• **What to produce**
Count up the lines below that include the string "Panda" and report the number by itself.

• **Information provided**
>>>
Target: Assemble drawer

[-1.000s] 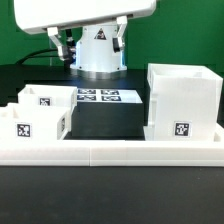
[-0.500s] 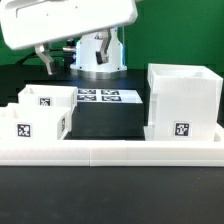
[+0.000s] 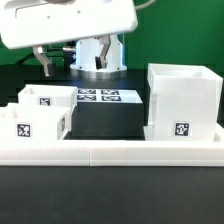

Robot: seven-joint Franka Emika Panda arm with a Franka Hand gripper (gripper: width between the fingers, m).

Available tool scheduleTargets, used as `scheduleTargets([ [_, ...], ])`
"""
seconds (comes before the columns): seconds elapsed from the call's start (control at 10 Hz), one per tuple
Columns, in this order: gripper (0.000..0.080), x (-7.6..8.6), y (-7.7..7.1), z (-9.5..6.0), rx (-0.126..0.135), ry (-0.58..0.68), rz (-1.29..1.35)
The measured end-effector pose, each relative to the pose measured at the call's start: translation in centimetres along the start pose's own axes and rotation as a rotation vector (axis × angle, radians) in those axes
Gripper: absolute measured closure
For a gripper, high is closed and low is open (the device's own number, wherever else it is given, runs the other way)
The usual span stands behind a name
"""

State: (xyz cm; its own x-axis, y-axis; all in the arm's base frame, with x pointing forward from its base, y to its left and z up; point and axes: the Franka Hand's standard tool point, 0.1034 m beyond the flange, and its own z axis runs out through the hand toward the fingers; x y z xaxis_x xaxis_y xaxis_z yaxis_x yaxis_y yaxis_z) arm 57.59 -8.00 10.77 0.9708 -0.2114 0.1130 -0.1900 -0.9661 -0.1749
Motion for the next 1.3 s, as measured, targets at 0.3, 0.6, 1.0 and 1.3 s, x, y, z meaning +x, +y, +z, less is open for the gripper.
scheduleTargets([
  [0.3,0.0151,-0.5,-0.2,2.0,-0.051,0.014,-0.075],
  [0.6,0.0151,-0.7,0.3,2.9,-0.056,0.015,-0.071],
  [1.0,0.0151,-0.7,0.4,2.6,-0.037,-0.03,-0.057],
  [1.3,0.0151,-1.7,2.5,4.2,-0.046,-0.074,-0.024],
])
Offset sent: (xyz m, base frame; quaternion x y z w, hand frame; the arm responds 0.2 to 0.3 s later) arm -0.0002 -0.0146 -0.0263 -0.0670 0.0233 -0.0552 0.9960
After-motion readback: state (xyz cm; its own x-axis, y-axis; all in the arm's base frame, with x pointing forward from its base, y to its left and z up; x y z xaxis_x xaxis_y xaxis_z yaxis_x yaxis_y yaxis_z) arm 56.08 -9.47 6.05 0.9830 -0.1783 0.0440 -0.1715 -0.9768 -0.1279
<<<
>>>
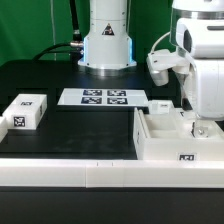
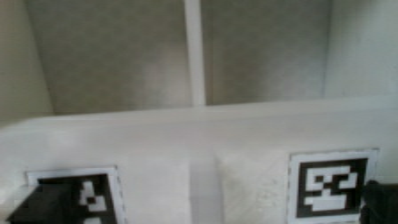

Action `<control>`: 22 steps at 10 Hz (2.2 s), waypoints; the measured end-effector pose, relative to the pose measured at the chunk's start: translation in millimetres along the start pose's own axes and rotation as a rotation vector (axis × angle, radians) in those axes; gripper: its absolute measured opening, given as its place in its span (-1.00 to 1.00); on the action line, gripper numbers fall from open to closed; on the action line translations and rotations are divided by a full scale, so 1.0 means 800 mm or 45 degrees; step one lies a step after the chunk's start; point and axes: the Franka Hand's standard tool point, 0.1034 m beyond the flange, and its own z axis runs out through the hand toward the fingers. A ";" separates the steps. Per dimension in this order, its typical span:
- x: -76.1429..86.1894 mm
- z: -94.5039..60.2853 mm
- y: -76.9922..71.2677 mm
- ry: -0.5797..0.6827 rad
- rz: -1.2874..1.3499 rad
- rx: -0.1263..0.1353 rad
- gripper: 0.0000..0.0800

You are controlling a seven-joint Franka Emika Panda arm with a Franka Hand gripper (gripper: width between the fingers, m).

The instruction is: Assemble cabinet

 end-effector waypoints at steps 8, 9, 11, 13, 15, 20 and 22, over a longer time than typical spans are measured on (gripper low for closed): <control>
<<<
• **Result of the exercise**
2